Two men busted for hijacking victims’ phones and email accounts – Naked Security

0
192


Police busted two alleged SIM-jackers in Massachusetts on Thursday and charged them with draining fat cryptocurrency wallets and hijacking OG social media accounts.

OG is short for “original gangster” and refers to high-value social media account names: tempting to account kidnappers either because they’re short – such as @t or @ty – or because they’re considered cool, such as @Sex or @Eternity, or then again, because they belong to celebrities, such as, say, the Twitter accounts of Wikipedia co-founder Jimmy Wales, comedian Sarah Silverman, or NASA, to name just a few with a history of getting hijacked.

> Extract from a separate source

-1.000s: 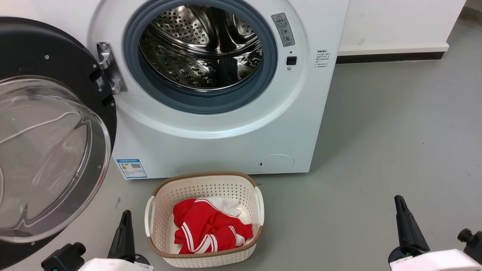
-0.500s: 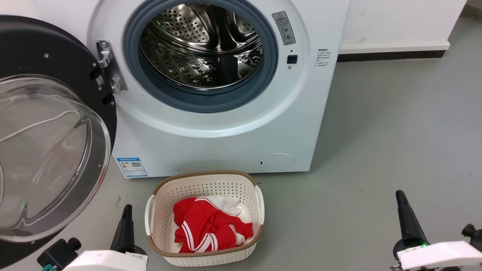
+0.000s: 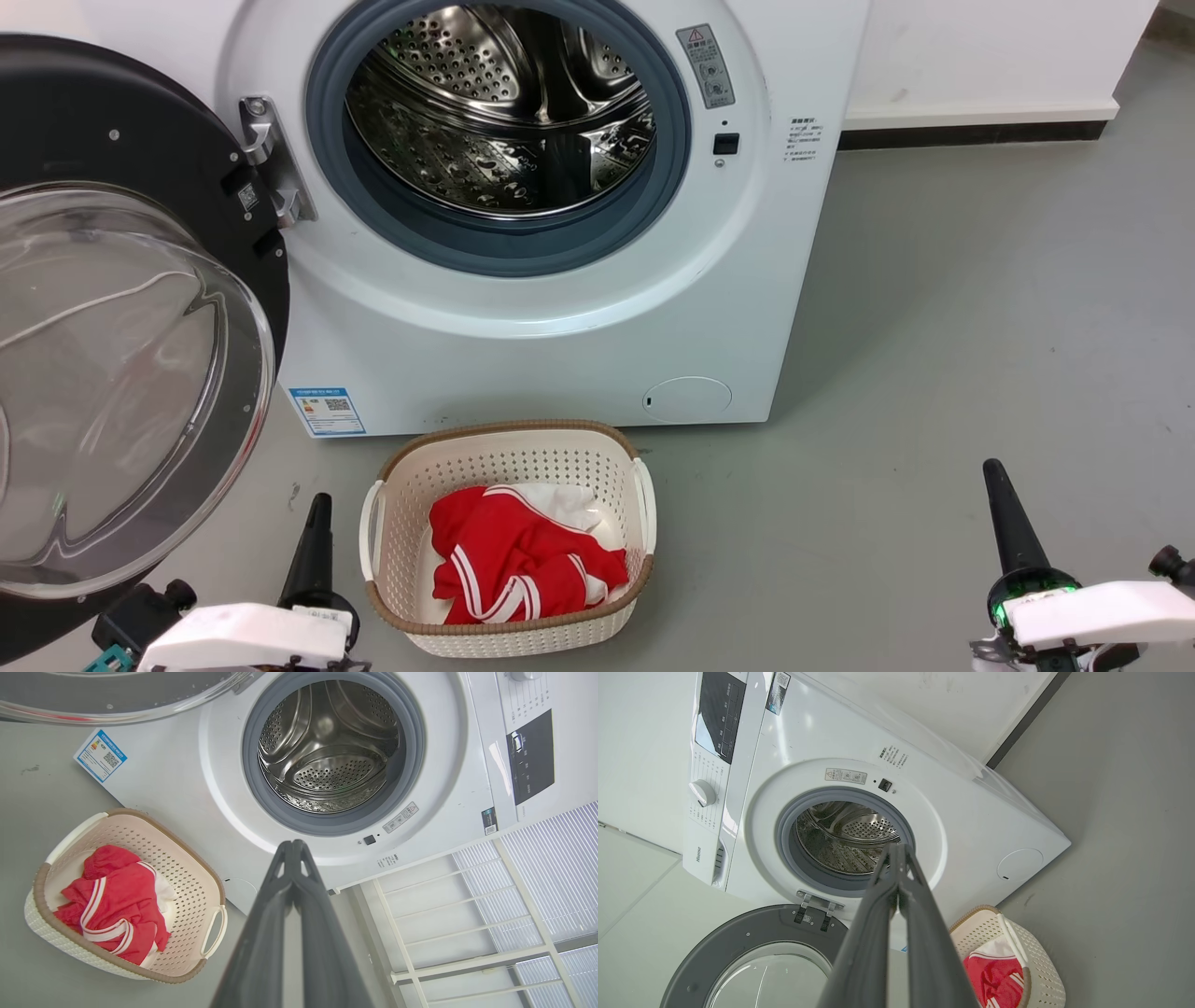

An 11-count indictment charges the two men – Eric Meiggs, 21, of Brockton, Massachusetts, and Declan Harrington, 20, of Rockport, Massachusetts – with wire fraud, conspiracy, computer fraud and abuse, and aggravated identity theft for their alleged crime spree, which stretched from November 2017 to May 2018 and stripped $550,000 worth of cryptocoins from at least 10 victims in the US.

The Justice Department (DOJ) said that besides SIM swaps, the two also allegedly used computer hacking to get what they were after.

Prosecutors allege that Meiggs and Harrington took over their targets’ mobile phone and email accounts via SIM-swapping: One would allegedly call a mark’s phone provider and, pretending to be that person, would sweet-talk the provider into transferring the number to a new SIM card.

How they get away with SIM swaps

As we’ve explained, SIM swap fraud, also known as phone-porting fraud, works because phone numbers are actually tied to the phone’s SIM card – in fact, SIM is short for subscriber identity module, a special system-on-a-chip card that securely stores the cryptographic secret that identifies your phone number to the network.

Most mobile phone shops out there can issue and activate replacement SIM cards quickly, causing your old SIM to go dead and the new SIM card to take over your phone number… and your telephonic identity.

That comes in handy when you get a new phone or lose your phone: your phone carrier will be happy to sell you a new phone, with a new SIM, that has your old number.

But if a SIM-swap scammer can get enough information about you, they can just pretend they’re you and then social-engineer that swap of your phone number to a new SIM card that’s under their control.

By stealing your phone number, the crooks start receiving your text messages along with your phone calls, and if you’ve set up SMS-based two-factor authentication (2FA), the crooks now have access to your 2FA codes – at least, until you notice that your phone has gone dead, and manage to convince your account providers that somebody else has hijacked your account.

Of course, it takes time to discover that you’ve been SIM-swapped, and it takes time to notify your provider and explain it all. Crooks take advantage of that lag time to rifle through your accounts. Doing so gives them the ability to do many things, none of them good. We recently saw a victim who had his sex tapes whisked out from under him – after which the crook tried to sextort him, threatening to release the material if he didn’t pay up. We’ve seen bank account balances melt, and we’ve seen Bitcoin wallets drained.

Mixed results

Prosecutors say that Meiggs and Harrington didn’t always pull it off: their first two alleged attempts at getting at a would-be victim’s cryptocurrency wallet failed. They allegedly swapped the SIM, took over the target’s email accounts, and tried to communicate with one victim’s contacts, but then they couldn’t access the victims’ cryptocoin wallets.

They allegedly had better luck in four other cases.

In one case, they allegedly took over a mark’s Facebook and Gmail accounts and changed the passwords, locking out the victim. They allegedly reached out to that victim’s contacts, requested funds, and succeeded, talking the mark into sending them about $100,000 worth of cryptocurrency. As far as “Victim 5” goes, the duo allegedly took over their LinkedIn, Facebook, and Twitter accounts, as well as their cryptocurrency exchange accounts. They allegedly got $10,000 worth of cryptocurrency from that one, went on to phone his wife, and sent a text to his daughter telling her to…

TELL YOUR DAD TO GIVE US BITCOIN.

Ring a bell? It should if you savor stories about SIM swappers getting busted. That’s the same message, sent to a cryptocurrency investor’s daughter, linked to a then 20-year-old college student from – hello again, Massachusetts! – Boston who was arrested at the LA International Airport in July 2018.

Bound for Europe, the SIM swapper, Joel Ortiz, was lugging a Gucci bag: only one piece of swag among many that prosecutors said were bought with the proceeds of cryptocurrency that he ripped off in SIM-swap scams. He was accused of stealing $5 million in Bitcoin, copped a plea and, in February 2019, was sentenced to 10 years in prison.